_Task prompt_
Restate the full listing precisely as written.

_Entries provided_
————
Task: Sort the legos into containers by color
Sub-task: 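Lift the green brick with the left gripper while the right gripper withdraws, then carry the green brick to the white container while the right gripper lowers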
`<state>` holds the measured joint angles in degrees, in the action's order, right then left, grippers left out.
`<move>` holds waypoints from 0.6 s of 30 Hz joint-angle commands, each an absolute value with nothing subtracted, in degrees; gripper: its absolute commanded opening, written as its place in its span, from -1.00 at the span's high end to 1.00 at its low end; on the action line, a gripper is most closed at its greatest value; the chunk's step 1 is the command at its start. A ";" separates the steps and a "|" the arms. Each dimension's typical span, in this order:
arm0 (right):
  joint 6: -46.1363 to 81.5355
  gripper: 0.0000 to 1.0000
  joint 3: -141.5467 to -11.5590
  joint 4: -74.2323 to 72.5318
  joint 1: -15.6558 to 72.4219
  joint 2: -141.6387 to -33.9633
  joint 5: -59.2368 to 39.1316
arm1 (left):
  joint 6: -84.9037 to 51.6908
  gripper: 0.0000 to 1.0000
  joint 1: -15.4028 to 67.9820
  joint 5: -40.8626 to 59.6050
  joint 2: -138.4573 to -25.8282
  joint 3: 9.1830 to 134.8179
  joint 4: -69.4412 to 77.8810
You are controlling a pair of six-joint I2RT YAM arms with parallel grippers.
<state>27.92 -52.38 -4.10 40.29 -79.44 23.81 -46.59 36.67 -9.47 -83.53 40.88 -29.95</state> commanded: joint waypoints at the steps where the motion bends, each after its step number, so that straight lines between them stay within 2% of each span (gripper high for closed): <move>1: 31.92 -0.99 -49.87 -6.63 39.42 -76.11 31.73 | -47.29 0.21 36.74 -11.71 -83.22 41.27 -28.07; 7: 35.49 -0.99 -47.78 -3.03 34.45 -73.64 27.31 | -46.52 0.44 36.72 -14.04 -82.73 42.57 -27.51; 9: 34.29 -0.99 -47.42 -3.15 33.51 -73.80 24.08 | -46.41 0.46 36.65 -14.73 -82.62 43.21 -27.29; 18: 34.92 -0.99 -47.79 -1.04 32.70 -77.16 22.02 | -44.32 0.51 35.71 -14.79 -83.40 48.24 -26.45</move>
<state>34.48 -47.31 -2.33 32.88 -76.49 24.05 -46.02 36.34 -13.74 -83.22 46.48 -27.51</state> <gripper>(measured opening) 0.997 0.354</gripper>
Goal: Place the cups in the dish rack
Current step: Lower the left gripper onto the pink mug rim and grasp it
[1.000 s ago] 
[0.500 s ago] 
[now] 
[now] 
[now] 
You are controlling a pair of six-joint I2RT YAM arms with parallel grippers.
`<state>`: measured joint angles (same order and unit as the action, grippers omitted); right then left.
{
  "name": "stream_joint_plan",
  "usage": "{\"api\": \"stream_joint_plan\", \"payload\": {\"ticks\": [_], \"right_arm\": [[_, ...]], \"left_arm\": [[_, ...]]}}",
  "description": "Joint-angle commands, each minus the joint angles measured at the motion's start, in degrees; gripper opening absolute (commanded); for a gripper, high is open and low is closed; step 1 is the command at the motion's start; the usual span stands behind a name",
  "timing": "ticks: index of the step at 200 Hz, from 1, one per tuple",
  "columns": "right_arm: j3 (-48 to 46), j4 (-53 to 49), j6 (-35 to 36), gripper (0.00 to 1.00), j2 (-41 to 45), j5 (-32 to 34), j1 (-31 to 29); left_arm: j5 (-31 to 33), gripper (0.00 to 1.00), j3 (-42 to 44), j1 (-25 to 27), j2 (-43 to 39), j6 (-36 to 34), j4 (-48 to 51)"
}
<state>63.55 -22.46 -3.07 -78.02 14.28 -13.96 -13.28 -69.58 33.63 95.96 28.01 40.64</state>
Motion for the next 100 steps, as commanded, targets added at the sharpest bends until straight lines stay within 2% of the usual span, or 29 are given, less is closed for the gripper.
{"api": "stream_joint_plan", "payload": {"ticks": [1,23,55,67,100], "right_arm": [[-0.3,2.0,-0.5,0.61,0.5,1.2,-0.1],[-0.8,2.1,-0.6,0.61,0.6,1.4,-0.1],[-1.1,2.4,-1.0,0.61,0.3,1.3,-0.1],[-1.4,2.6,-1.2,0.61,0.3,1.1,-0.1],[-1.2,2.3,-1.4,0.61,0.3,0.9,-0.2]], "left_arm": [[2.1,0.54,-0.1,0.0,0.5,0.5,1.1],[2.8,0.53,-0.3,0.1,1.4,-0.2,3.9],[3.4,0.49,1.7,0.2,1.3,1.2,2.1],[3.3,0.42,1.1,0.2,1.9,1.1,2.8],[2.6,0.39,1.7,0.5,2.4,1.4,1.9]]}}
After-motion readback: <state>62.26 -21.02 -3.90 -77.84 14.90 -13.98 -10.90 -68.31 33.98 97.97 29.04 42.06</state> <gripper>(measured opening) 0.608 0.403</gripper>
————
_Answer to the problem_
Task: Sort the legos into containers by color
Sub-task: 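Lift the green brick with the left gripper while the right gripper withdraws, then carry the green brick to the white container while the right gripper lowers
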`<state>` holds the measured joint angles in degrees, in the action's order, right then left, grippers left out.
`<move>` holds waypoints from 0.6 s of 30 Hz joint-angle commands, each an absolute value with nothing subtracted, in degrees; gripper: its absolute commanded opening, written as its place in its span, from -1.00 at the span's high end to 1.00 at its low end; on the action line, a gripper is most closed at its greatest value; the chunk's step 1 is the command at its start. A ";" separates the steps and a "|" the arms. Each dimension's typical span, in this order:
arm0 (right):
  joint 6: -46.1363 to 81.5355
  gripper: 0.0000 to 1.0000
  joint 3: -141.5467 to -11.5590
  joint 4: -74.2323 to 72.5318
  joint 1: -15.6558 to 72.4219
  joint 2: -141.6387 to -33.9633
  joint 5: -59.2368 to 39.1316
arm1 (left):
  joint 6: -84.9037 to 51.6908
  gripper: 0.0000 to 1.0000
  joint 1: -15.4028 to 67.9820
  joint 5: -40.8626 to 59.6050
  joint 2: -138.4573 to -25.8282
  joint 3: 9.1830 to 134.8179
  joint 4: -69.4412 to 77.8810
You are controlling a pair of six-joint I2RT YAM arms with parallel grippers.
<state>27.92 -52.38 -4.10 40.29 -79.44 23.81 -46.59 36.67 -9.47 -83.53 40.88 -29.95</state> commanded: joint waypoints at the steps where the motion bends, each after its step number, so that straight lines between them stay within 2% of each span (gripper high for closed): <move>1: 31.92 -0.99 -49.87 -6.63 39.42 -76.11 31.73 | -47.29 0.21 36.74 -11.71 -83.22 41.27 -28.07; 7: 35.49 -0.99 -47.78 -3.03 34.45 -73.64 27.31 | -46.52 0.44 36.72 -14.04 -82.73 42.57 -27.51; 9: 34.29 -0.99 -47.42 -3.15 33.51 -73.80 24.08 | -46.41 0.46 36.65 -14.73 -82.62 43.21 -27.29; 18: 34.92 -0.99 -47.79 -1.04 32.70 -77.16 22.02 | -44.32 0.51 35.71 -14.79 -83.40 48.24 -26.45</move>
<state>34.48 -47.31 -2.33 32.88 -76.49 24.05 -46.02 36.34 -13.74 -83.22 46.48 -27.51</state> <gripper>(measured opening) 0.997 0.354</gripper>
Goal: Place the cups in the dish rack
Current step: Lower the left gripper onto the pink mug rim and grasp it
[1.000 s ago] 
[0.500 s ago] 
[now] 
[now] 
[now] 
You are controlling a pair of six-joint I2RT YAM arms with parallel grippers.
`<state>`: measured joint angles (same order and unit as the action, grippers omitted); right then left.
{
  "name": "stream_joint_plan",
  "usage": "{\"api\": \"stream_joint_plan\", \"payload\": {\"ticks\": [_], \"right_arm\": [[_, ...]], \"left_arm\": [[_, ...]]}}",
  "description": "Joint-angle commands, each minus the joint angles measured at the motion's start, in degrees; gripper opening absolute (commanded); for a gripper, high is open and low is closed; step 1 is the command at the motion's start; the usual span stands behind a name",
  "timing": "ticks: index of the step at 200 Hz, from 1, one per tuple",
  "columns": "right_arm: j3 (-48 to 46), j4 (-53 to 49), j6 (-35 to 36), gripper (0.00 to 1.00), j2 (-41 to 45), j5 (-32 to 34), j1 (-31 to 29); left_arm: j5 (-31 to 33), gripper (0.00 to 1.00), j3 (-42 to 44), j1 (-25 to 27), j2 (-43 to 39), j6 (-36 to 34), j4 (-48 to 51)"
}
<state>63.55 -22.46 -3.07 -78.02 14.28 -13.96 -13.28 -69.58 33.63 95.96 28.01 40.64</state>
Motion for the next 100 steps, as commanded, targets added at the sharpest bends until straight lines stay within 2% of the usual span, or 29 are given, less is closed for the gripper.
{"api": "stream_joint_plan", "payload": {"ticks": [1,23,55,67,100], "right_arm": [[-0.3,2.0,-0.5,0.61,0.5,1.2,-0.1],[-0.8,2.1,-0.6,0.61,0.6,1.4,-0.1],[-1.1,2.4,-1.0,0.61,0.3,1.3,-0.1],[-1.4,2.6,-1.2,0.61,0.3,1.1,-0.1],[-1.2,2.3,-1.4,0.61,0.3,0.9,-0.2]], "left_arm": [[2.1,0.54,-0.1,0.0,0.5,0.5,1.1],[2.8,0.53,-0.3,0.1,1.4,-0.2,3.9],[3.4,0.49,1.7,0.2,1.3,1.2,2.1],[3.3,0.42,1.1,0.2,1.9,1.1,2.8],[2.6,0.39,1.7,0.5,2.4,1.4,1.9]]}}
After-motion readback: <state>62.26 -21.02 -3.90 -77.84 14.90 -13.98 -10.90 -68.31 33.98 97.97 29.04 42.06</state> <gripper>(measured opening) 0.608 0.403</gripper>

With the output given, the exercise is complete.